**Work request:** Your answer should hold exactly the lines below from the line with "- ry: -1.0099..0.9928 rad" through the line with "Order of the", both included, and no pictures at all.
Data under study below:
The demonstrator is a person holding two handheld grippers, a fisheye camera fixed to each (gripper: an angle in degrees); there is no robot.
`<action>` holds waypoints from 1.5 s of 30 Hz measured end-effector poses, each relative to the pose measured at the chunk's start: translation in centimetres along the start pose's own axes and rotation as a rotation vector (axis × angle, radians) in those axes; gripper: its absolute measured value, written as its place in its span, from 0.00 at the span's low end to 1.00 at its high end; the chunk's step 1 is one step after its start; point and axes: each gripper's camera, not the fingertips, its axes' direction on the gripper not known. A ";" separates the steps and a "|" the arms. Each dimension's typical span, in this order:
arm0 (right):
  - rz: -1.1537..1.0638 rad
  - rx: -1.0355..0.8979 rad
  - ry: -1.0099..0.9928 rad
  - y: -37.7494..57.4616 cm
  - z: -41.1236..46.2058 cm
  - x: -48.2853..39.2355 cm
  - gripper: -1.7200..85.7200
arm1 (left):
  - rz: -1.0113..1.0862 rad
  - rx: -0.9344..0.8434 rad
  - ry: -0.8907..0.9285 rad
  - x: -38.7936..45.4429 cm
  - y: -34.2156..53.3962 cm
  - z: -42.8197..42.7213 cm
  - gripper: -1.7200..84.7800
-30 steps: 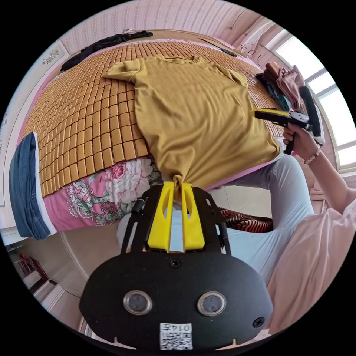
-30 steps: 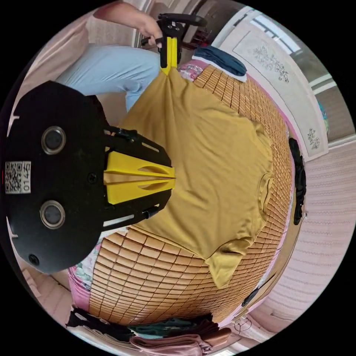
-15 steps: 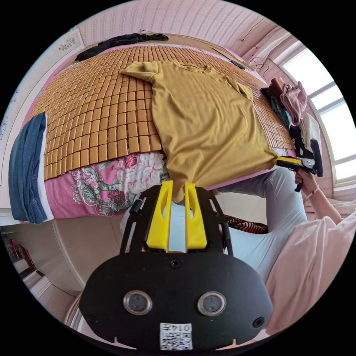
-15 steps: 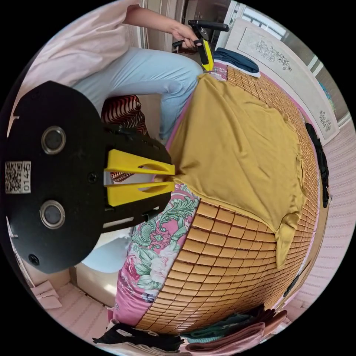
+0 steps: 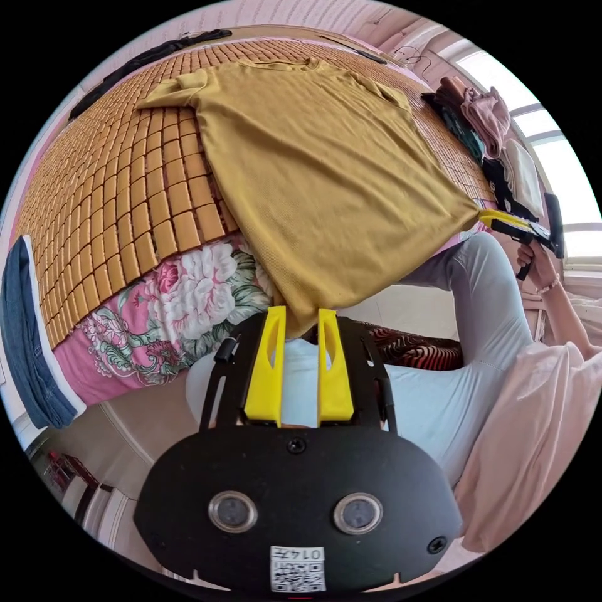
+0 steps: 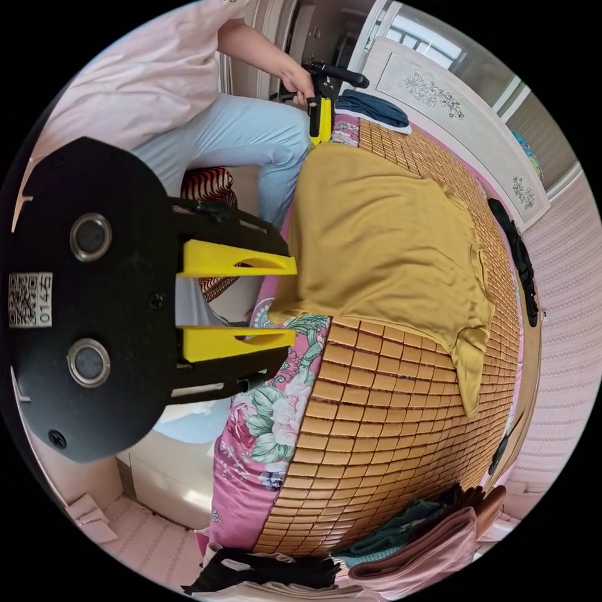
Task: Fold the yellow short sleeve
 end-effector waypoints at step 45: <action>-0.096 0.204 -0.239 10.4 -23.8 -11.0 0.01 | -0.075 0.586 0.260 -2.0 14.7 -23.1 0.01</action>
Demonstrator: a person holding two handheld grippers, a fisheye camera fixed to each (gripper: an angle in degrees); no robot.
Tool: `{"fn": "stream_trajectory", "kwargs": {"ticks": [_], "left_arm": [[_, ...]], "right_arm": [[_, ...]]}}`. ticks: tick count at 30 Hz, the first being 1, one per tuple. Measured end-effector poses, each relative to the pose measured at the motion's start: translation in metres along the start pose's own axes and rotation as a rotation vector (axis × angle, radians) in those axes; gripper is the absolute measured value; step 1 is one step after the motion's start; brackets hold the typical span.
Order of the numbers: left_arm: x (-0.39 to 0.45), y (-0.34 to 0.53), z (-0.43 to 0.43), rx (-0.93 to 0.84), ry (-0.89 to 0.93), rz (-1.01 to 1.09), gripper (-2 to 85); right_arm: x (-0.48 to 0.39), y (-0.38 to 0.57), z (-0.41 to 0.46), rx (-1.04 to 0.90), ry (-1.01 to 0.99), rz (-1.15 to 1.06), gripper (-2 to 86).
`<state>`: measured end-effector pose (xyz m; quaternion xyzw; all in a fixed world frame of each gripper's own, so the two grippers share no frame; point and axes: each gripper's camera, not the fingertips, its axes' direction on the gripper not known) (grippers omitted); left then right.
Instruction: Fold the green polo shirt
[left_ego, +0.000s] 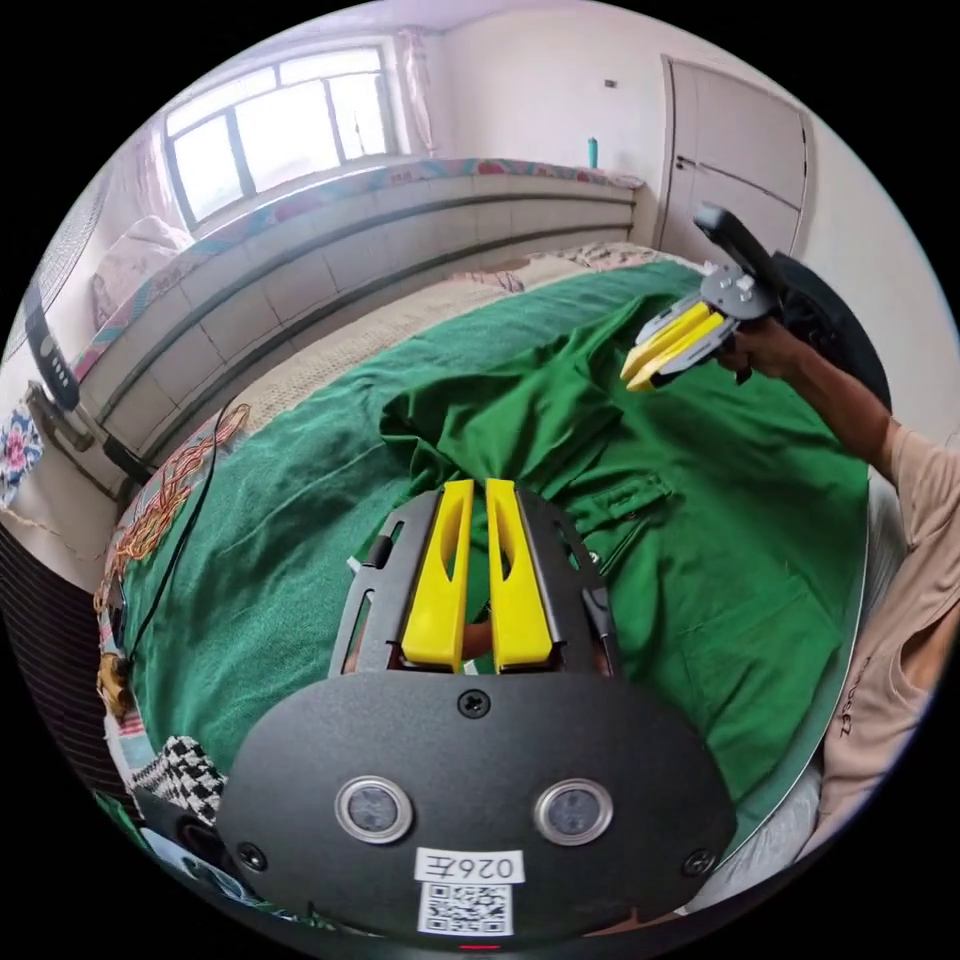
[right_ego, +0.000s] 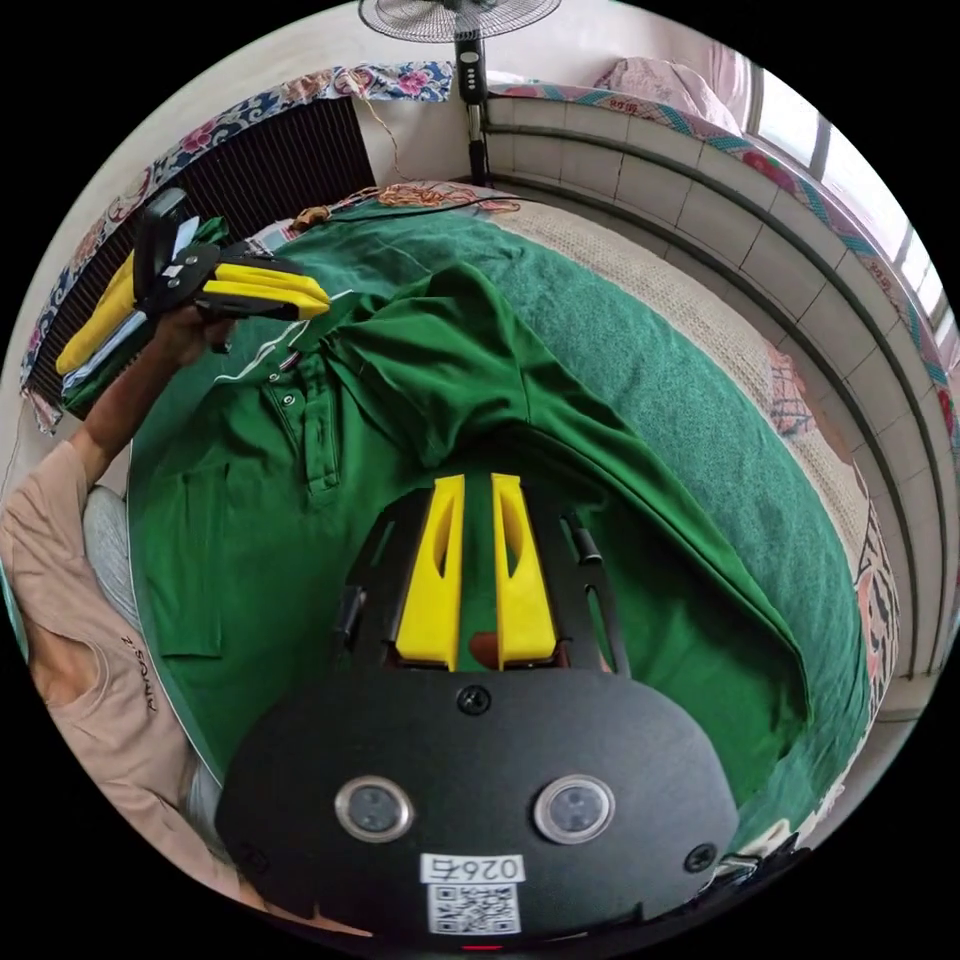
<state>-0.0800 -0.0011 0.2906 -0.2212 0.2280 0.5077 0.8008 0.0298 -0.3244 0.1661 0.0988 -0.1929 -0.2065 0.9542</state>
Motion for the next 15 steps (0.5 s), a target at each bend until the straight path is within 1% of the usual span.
{"fn": "stream_trajectory", "kwargs": {"ticks": [2,4,5,6,9,11,13,15], "left_arm": [[-0.015,-0.001,-0.007,0.089,0.053,-0.045,-0.1],[-0.023,-0.008,0.0,0.113,0.095,-0.068,-0.6],[-0.029,-0.015,0.013,0.092,0.107,-0.077,-0.8],[-0.031,-0.019,0.019,0.08,0.105,-0.082,-0.9],[-0.046,-0.033,0.049,0.055,0.105,-0.121,-1.0],[-0.053,-0.044,0.069,0.071,0.169,-0.122,-1.0],[-0.058,-0.054,0.095,0.025,0.208,-0.131,-1.0],[-0.062,-0.062,0.126,-0.049,0.146,-0.148,-1.0]], "right_arm": [[-0.008,-0.01,-0.006,0.078,-0.001,0.002,1.0],[-0.011,-0.022,0.0,0.068,-0.018,-0.001,0.9],[-0.012,-0.032,0.008,0.015,-0.017,-0.001,0.7],[-0.012,-0.036,0.01,0.0,-0.013,0.007,0.5],[-0.009,-0.049,0.001,0.065,-0.01,0.049,-0.7],[-0.003,-0.063,-0.004,0.123,0.026,0.078,-0.9],[0.007,-0.077,0.004,0.12,0.073,0.101,-0.9],[0.019,-0.091,0.022,0.079,0.11,0.119,-0.9]]}}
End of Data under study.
**Final answer:**
  - ry: -1.0099..0.9928 rad
  - y: -37.7494..57.4616 cm
  - z: -41.1236..46.2058 cm
  - x: -48.2853..39.2355 cm
  - gripper: -1.7200..85.7200
arm1 (left):
  - rz: -1.0113..1.0862 rad
  - rx: -0.9344..0.8434 rad
  - ry: -0.8907..0.9285 rad
  - x: -38.7936..45.4429 cm
  - y: -34.2156..53.3962 cm
  - z: -42.8197..42.7213 cm
  - gripper: -1.7200..84.7800
-30 steps: 
-30 steps: 
-15 steps: 
-15 steps: 
+0 steps: 
+0 steps: 
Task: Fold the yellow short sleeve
 end-effector waypoints at step 45: <action>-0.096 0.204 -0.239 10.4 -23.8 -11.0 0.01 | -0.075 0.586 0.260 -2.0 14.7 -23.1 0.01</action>
Demonstrator: a person holding two handheld grippers, a fisheye camera fixed to each (gripper: an angle in degrees); no robot.
Tool: `{"fn": "stream_trajectory", "kwargs": {"ticks": [_], "left_arm": [[_, ...]], "right_arm": [[_, ...]]}}`. ticks: tick count at 30 Hz, the first being 1, one per tuple. Measured end-effector poses, each relative to the pose measured at the motion's start: translation in metres along the start pose's own axes and rotation as a rotation vector (axis × angle, radians) in those axes; gripper is the absolute measured value; step 1 is one step after the motion's start; brackets hold the typical span.
Order of the numbers: left_arm: x (-0.39 to 0.45), y (-0.34 to 0.53), z (-0.43 to 0.43), rx (-0.93 to 0.84), ry (-0.89 to 0.93), rz (-1.01 to 1.09), gripper (-2 to 85); right_arm: x (-0.48 to 0.39), y (-0.38 to 0.57), z (-0.41 to 0.46), rx (-1.04 to 0.90), ry (-1.01 to 0.99), rz (-1.15 to 1.06), gripper (-2 to 86).

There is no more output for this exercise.